Exercise brief: The answer should be each line of the records that contains the word "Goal"; please copy them all.

Dataset extract:
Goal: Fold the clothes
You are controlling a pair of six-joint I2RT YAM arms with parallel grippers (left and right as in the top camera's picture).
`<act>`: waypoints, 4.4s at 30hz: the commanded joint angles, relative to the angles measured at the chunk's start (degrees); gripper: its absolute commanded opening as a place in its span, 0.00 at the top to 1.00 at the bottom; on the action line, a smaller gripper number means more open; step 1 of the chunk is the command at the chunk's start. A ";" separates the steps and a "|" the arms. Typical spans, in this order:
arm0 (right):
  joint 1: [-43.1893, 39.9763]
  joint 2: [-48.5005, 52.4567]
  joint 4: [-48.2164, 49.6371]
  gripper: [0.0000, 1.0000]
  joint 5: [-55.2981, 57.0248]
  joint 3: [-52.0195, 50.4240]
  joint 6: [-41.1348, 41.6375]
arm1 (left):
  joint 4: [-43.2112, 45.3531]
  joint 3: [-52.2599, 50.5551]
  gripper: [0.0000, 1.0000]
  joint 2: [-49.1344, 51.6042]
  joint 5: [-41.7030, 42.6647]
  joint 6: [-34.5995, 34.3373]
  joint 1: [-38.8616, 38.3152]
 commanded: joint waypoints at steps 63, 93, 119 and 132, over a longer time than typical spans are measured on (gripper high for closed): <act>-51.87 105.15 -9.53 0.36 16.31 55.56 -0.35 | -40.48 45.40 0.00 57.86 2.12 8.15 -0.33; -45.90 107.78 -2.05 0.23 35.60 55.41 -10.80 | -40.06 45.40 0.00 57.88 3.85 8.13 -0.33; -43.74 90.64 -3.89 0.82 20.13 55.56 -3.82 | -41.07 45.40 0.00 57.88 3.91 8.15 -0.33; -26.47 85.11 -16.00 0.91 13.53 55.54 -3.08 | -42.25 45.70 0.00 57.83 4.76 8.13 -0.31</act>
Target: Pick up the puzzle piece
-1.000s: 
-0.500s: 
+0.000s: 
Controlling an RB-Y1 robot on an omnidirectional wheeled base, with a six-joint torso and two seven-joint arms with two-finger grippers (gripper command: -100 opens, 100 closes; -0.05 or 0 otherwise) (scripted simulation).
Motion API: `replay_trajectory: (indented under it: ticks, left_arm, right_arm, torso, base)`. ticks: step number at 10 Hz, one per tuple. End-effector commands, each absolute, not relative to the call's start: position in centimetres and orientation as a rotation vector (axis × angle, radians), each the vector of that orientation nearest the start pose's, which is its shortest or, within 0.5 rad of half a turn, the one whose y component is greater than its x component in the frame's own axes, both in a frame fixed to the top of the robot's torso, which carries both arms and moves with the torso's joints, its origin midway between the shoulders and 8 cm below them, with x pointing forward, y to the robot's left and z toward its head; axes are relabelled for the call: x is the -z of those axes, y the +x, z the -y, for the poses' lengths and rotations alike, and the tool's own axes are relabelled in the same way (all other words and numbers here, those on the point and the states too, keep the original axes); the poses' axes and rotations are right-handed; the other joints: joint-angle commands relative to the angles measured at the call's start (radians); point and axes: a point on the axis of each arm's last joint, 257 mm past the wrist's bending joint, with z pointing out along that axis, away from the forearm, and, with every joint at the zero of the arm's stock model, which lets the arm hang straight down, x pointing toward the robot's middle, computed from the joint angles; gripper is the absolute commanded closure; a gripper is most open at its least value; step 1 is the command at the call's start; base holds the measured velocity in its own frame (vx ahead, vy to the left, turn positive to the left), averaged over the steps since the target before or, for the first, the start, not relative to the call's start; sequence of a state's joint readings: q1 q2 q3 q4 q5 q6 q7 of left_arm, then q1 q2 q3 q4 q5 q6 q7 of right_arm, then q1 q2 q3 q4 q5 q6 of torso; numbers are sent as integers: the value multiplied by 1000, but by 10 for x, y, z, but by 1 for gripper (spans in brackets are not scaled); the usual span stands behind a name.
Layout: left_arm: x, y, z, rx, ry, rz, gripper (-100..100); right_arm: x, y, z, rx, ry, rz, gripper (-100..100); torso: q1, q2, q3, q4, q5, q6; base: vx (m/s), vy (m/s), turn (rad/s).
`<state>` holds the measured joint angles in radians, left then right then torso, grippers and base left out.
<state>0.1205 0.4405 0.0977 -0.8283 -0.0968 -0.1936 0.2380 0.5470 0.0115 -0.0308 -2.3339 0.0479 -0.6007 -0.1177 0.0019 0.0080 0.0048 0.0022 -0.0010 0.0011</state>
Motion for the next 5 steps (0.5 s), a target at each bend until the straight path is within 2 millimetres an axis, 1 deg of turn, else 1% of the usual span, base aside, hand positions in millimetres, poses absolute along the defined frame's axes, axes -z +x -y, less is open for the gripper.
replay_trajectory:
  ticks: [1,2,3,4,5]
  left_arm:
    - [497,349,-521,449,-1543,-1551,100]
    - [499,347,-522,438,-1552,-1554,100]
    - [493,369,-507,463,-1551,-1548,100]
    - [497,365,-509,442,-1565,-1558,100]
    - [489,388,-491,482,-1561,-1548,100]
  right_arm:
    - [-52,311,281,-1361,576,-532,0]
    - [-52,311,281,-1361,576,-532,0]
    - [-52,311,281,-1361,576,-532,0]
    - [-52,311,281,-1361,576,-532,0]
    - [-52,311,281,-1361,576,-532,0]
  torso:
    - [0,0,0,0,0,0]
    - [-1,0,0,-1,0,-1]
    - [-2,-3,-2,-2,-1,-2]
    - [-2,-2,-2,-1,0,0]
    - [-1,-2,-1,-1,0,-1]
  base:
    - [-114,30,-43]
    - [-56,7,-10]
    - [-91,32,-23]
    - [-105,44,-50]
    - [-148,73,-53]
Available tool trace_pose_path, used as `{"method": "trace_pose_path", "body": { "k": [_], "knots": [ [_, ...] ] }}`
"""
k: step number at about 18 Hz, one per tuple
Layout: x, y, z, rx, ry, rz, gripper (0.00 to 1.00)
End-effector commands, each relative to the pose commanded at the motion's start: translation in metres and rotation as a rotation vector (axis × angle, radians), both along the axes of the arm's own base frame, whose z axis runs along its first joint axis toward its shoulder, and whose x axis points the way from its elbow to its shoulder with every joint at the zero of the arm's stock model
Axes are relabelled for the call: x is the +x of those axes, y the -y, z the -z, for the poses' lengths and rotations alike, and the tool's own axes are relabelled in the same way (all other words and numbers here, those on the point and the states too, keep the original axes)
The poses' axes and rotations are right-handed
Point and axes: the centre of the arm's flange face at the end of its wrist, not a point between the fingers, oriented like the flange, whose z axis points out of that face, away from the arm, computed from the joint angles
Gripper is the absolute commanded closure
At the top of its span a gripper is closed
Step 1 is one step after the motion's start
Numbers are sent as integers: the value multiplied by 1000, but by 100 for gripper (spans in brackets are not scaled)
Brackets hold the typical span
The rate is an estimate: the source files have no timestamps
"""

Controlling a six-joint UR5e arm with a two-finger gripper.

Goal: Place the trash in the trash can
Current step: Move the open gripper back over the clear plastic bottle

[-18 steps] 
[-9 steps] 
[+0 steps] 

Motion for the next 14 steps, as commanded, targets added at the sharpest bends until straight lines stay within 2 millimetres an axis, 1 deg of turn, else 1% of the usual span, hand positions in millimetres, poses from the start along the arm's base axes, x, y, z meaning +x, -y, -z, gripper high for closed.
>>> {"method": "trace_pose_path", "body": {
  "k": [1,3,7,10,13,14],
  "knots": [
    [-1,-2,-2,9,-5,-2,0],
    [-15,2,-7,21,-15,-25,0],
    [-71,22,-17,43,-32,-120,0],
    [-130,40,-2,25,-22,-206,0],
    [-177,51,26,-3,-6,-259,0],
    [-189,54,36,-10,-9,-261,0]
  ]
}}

Task result:
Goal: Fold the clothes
Goal: Place the trash in the trash can

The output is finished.